* Task instructions: When you reach the line with "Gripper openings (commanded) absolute" in the data below, begin printing lines exactly, and stop once the line with "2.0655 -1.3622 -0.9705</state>" has been printed.

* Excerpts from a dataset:
=== Begin Enclosure ===

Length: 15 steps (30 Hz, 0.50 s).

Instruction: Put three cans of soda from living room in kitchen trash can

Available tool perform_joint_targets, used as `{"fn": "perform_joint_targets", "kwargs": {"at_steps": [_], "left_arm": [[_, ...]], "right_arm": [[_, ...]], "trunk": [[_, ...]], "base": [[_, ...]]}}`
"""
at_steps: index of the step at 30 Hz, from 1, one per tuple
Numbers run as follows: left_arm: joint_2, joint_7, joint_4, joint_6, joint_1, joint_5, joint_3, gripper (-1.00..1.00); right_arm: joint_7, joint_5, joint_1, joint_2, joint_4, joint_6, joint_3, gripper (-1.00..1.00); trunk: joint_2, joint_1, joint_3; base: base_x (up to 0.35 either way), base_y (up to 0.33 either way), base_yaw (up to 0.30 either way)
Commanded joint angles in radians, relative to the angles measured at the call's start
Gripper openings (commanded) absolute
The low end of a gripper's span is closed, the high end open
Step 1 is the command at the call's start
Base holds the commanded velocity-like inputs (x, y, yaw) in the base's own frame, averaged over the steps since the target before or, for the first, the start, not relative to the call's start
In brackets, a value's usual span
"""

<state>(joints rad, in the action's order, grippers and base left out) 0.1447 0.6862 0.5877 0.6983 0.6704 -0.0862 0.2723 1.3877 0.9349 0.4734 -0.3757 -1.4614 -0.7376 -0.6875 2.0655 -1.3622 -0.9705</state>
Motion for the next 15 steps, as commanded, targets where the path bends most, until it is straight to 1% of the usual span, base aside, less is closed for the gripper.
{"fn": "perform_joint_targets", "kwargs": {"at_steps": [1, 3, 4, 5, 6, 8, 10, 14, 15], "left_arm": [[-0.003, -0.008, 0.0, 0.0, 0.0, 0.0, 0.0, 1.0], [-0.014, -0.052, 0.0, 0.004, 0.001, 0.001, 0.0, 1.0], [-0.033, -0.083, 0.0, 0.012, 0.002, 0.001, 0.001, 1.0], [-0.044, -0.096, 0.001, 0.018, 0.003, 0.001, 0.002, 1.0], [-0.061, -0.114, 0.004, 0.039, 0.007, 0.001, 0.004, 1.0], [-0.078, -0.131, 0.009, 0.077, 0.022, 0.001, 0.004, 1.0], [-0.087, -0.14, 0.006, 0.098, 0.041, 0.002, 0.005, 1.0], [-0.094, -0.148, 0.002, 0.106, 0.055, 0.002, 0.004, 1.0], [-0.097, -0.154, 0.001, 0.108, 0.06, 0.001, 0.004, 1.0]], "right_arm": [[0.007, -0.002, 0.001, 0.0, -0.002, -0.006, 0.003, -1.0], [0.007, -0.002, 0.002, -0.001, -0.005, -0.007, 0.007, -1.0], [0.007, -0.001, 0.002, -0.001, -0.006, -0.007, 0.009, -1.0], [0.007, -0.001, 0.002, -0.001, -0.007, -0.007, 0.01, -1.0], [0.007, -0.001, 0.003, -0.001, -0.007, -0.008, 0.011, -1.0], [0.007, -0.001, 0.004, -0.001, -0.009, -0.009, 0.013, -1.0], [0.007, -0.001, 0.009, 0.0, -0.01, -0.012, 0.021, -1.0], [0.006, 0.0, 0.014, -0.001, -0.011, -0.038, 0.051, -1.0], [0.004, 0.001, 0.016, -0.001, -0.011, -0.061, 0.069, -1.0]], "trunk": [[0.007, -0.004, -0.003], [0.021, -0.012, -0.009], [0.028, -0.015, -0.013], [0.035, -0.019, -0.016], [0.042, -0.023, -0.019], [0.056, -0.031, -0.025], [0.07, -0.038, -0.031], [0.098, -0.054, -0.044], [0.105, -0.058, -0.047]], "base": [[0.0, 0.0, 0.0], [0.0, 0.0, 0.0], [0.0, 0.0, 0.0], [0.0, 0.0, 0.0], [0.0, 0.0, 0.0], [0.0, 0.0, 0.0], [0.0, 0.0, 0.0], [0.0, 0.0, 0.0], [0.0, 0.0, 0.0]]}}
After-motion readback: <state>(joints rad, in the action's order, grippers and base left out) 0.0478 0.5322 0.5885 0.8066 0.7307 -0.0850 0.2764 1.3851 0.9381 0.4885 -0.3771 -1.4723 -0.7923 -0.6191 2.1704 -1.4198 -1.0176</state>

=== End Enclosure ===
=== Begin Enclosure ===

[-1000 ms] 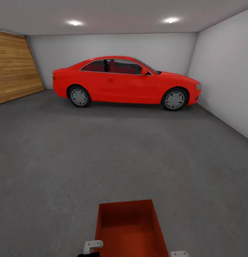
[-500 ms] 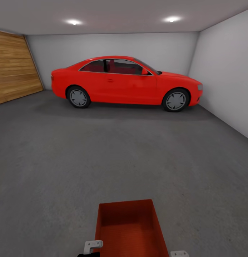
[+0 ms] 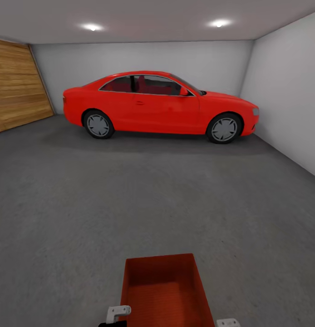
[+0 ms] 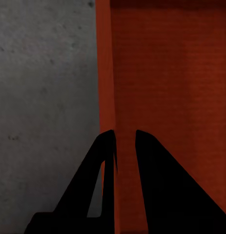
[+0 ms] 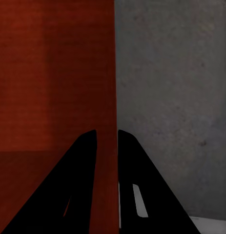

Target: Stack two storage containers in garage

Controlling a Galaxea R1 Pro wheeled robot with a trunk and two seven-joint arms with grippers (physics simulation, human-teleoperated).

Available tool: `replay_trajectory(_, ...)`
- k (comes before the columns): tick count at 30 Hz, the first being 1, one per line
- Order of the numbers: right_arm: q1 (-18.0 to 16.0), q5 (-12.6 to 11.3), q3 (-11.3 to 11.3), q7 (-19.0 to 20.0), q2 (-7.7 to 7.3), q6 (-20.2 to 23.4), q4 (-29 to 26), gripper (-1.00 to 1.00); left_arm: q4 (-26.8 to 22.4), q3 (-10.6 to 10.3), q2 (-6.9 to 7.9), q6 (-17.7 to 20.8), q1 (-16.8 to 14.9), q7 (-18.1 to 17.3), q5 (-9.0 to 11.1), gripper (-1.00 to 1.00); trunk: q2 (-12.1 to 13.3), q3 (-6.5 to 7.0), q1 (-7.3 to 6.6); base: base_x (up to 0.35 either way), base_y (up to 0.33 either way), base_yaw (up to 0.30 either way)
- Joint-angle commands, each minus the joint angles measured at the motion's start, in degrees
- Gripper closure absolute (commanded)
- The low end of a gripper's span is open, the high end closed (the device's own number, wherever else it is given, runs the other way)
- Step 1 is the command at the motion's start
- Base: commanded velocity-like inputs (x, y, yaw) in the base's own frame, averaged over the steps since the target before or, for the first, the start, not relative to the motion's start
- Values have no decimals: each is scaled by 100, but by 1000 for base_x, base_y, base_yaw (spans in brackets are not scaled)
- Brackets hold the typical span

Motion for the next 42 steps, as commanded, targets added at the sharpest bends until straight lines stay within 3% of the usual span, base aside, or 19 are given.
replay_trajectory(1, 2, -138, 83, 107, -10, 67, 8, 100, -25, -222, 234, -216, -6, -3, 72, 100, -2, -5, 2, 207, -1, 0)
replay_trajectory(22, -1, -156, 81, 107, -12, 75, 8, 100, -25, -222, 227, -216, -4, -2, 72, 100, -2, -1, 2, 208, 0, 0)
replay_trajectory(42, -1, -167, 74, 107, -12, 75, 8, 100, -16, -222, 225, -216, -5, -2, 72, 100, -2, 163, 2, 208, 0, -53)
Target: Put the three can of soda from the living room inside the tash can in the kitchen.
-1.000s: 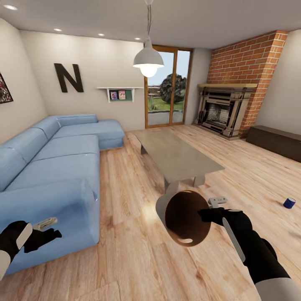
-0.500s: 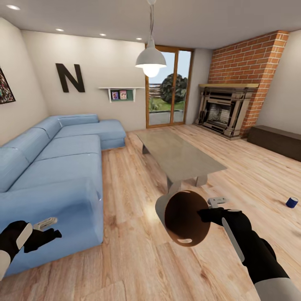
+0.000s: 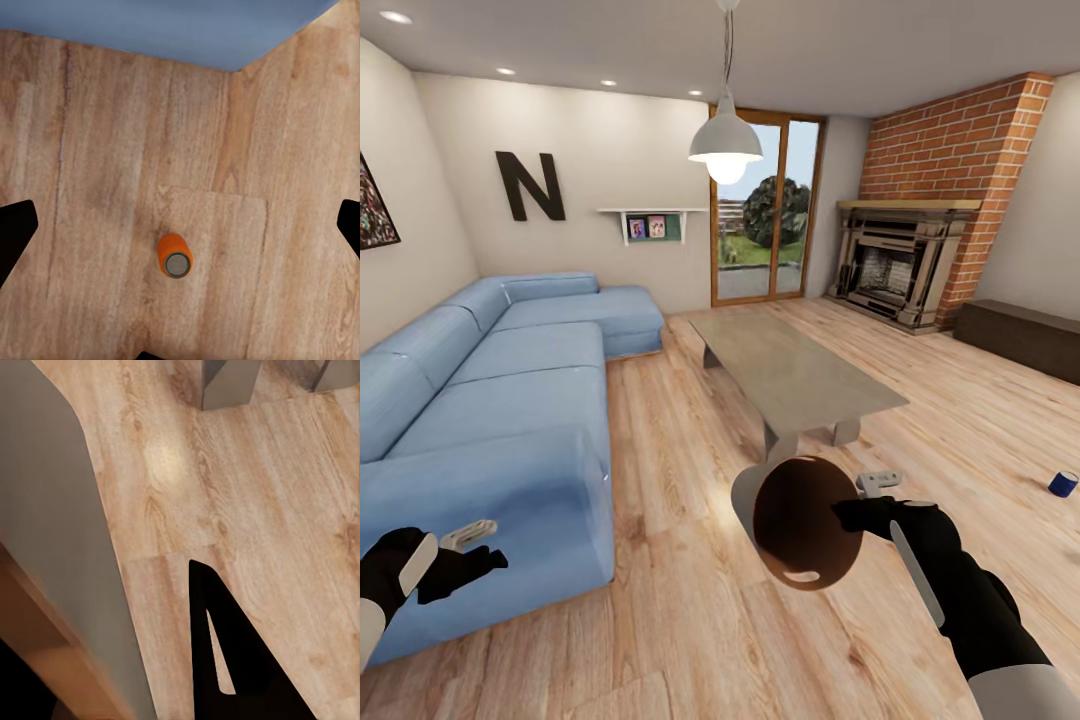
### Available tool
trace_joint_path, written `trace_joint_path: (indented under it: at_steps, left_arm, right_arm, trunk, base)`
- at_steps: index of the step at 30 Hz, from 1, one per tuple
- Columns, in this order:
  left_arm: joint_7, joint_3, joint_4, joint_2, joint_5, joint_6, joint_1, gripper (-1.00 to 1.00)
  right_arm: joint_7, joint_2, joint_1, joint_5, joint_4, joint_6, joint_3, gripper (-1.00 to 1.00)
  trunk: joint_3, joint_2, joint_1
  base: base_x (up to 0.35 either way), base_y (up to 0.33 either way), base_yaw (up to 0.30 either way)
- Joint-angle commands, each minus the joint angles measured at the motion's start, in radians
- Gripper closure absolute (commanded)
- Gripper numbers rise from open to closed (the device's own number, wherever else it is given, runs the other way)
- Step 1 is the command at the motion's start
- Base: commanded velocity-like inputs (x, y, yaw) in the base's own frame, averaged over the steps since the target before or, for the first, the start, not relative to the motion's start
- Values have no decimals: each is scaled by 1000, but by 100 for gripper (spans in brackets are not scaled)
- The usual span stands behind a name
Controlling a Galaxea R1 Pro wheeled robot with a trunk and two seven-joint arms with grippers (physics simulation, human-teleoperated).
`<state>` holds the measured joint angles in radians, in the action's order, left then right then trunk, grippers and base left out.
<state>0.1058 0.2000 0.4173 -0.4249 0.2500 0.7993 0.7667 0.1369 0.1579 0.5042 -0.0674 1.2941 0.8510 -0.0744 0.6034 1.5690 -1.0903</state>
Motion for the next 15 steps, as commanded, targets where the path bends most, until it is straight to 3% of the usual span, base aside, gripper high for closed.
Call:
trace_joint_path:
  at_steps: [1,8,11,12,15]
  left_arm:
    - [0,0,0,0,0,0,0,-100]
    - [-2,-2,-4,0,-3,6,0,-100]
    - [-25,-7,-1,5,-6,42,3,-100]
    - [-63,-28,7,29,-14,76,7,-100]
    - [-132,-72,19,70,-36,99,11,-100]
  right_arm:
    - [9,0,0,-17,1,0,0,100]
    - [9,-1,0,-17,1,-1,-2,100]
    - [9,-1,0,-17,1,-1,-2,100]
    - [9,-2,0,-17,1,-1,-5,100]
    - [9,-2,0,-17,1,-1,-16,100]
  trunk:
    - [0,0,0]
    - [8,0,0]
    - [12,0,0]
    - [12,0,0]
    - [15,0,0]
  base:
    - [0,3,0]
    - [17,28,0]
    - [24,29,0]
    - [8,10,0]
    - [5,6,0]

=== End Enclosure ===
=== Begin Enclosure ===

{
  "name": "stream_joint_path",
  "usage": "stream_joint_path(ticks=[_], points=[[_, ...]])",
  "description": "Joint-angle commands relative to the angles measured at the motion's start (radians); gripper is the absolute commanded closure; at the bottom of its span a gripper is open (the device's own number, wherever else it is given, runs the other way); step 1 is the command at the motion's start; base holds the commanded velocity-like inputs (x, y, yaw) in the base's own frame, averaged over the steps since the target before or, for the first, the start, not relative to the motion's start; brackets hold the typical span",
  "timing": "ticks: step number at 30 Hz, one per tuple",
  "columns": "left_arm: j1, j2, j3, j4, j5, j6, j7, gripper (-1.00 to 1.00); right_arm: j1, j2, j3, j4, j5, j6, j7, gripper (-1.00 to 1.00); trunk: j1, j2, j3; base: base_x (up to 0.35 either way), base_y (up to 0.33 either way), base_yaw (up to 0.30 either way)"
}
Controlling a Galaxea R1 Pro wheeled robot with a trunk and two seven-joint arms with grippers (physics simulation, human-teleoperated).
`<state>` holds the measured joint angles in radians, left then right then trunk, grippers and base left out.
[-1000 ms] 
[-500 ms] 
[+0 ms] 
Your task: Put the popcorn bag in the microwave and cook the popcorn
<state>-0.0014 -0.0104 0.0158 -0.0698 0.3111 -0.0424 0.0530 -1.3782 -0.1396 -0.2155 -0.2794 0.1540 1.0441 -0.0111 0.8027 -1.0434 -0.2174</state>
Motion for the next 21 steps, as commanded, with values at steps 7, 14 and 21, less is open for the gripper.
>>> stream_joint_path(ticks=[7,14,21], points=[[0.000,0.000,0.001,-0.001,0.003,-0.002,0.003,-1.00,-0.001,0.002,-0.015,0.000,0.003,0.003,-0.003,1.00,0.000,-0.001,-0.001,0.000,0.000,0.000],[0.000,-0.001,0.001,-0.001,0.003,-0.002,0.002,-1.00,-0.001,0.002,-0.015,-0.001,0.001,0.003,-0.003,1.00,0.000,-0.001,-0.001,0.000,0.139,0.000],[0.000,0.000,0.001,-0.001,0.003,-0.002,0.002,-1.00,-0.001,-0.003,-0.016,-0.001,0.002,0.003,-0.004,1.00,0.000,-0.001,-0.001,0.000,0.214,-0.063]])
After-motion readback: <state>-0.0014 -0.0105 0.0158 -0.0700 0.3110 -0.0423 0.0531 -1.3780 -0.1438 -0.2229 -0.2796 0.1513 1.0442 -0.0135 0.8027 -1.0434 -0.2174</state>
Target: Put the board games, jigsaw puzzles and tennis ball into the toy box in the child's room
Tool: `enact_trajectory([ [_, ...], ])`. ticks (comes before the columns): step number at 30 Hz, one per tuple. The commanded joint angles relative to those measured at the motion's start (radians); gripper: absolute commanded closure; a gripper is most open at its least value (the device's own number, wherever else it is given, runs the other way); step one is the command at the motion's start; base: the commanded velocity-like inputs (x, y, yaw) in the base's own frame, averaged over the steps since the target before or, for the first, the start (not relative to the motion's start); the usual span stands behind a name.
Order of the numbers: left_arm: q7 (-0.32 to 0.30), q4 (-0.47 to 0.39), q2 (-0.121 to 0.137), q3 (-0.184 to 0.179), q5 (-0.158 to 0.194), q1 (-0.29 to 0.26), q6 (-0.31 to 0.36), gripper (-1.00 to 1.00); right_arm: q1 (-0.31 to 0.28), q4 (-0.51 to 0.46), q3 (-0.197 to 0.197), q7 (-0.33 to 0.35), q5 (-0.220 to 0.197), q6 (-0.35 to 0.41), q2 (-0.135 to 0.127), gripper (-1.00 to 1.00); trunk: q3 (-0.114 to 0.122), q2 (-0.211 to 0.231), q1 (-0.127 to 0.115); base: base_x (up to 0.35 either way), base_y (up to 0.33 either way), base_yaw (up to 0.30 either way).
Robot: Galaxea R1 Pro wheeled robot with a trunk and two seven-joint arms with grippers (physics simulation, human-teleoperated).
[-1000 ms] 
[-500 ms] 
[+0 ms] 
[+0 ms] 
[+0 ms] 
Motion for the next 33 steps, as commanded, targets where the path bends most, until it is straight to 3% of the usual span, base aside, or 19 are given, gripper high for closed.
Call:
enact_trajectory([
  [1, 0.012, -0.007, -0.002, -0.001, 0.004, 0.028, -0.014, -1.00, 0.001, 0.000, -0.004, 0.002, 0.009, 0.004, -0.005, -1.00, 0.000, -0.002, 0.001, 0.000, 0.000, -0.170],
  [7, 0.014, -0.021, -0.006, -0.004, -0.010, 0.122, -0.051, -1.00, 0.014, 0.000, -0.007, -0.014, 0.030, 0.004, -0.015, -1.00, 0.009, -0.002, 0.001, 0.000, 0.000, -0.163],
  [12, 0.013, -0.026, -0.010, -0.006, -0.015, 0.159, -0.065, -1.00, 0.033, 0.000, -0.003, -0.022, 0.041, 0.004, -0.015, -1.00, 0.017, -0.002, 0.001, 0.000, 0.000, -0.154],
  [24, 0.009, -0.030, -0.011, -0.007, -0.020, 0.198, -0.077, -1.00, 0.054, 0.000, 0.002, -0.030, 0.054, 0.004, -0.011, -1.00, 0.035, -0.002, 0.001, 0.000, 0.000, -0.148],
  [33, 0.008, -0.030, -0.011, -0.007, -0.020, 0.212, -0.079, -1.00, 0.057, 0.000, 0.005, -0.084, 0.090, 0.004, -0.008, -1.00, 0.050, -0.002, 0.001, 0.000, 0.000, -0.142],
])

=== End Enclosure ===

* Answer for this exercise:
Gripper openings (commanded) absolute
The low end of a gripper's span is closed, the high end open
Step 1 is the command at the call's start
Base holds the commanded velocity-like inputs (x, y, yaw) in the base's own frame, averaged over the steps since the target before or, for the first, the start, not relative to the call's start
In brackets, a value's usual span
"""

<state>(joints rad, in the action's order, grippers and base left out) 0.1447 0.6862 0.5877 0.6983 0.6704 -0.0862 0.2723 1.3877 0.9349 0.4734 -0.3757 -1.4614 -0.7376 -0.6875 2.0655 -1.3622 -0.9705</state>

The output is complete as shown.